〇Shuhei Tanaami1, Kaoru Shimada1 (1. Graduate School of Informatics, Gunma University)

Keywords:

Explainable AI,Rule-based learning,Evolutionary computation,Data mining

Although high-performance machine learning methods, such as deep learning, achieve high prediction accuracy, their complex model structures make it difficult for humans to understand the basis of the prediction results. In contrast, rule-based methods can express decision criteria as explicit rules and have high interpretability. However, conventional methods that simultaneously use multiple rules make it difficult to understand which rules are applied and how they are applied. This study aims to build an interpretable prediction model that can trace the decision-making process at the rule level while maintaining the prediction accuracy. To this end, we propose a prediction network based on genetic network programming (GNP).

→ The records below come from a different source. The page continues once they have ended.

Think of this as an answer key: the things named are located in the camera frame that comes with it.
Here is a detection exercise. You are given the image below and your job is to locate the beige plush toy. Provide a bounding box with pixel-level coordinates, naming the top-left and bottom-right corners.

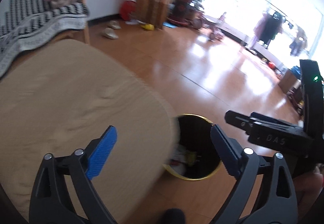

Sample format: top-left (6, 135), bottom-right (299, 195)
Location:
top-left (47, 0), bottom-right (76, 8)

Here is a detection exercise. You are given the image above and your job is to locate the red bag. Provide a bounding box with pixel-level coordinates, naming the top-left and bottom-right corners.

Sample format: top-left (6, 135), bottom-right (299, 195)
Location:
top-left (119, 1), bottom-right (137, 21)

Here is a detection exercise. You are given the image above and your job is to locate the pink child tricycle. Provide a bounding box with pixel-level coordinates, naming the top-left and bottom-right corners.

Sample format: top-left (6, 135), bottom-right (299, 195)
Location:
top-left (187, 10), bottom-right (227, 41)

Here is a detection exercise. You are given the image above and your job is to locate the black gold rimmed trash bin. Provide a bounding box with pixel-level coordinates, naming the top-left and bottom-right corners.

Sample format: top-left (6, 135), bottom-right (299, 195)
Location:
top-left (162, 113), bottom-right (224, 180)

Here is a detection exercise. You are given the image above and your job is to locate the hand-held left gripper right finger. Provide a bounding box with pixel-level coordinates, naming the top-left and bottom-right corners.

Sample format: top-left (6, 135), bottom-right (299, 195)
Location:
top-left (210, 124), bottom-right (298, 224)

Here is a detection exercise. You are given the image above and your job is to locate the cardboard box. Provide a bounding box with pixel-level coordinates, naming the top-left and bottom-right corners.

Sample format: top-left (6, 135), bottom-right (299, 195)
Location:
top-left (278, 70), bottom-right (302, 94)

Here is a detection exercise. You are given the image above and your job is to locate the green snack packet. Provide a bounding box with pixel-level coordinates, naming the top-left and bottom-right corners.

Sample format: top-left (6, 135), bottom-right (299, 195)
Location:
top-left (185, 152), bottom-right (198, 164)

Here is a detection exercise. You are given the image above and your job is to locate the dark round object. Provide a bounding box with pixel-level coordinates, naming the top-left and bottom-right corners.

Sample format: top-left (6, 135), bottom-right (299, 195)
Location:
top-left (162, 208), bottom-right (187, 224)

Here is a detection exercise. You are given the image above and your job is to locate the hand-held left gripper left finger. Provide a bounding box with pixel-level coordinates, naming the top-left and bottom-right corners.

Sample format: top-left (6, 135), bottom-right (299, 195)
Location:
top-left (29, 125), bottom-right (117, 224)

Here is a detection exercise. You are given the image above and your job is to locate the black white knitted blanket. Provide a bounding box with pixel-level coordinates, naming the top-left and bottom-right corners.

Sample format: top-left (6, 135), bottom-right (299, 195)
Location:
top-left (0, 0), bottom-right (90, 79)

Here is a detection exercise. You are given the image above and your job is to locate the wooden frame sofa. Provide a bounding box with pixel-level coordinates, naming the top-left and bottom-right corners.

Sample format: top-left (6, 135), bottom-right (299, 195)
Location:
top-left (0, 0), bottom-right (91, 79)

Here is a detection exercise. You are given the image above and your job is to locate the dark plant pot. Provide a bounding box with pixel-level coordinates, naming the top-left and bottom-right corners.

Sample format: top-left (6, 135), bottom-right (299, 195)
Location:
top-left (172, 0), bottom-right (203, 21)

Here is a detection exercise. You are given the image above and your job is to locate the clothes drying rack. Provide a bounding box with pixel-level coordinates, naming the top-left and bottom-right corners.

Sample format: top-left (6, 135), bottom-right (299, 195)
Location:
top-left (249, 0), bottom-right (310, 57)

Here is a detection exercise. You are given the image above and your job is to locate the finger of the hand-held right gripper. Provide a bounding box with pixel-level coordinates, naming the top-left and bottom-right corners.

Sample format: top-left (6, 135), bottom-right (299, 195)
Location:
top-left (225, 110), bottom-right (304, 136)

Numerous rules discovered by previous research methods are placed as GNP judgement nodes, and stepwise decision-making is performed through network transitions, simultaneously optimizing the rule selection, combination, connection structure, and application order. Furthermore, high interpretability was ensured by limiting the number of rules applied to each prediction to a maximum of three. Experiments using a geomusic dataset, which is difficult to predict with conventional machine learning models, demonstrated that the proposed method can clearly demonstrate the rule application process while maintaining prediction accuracy.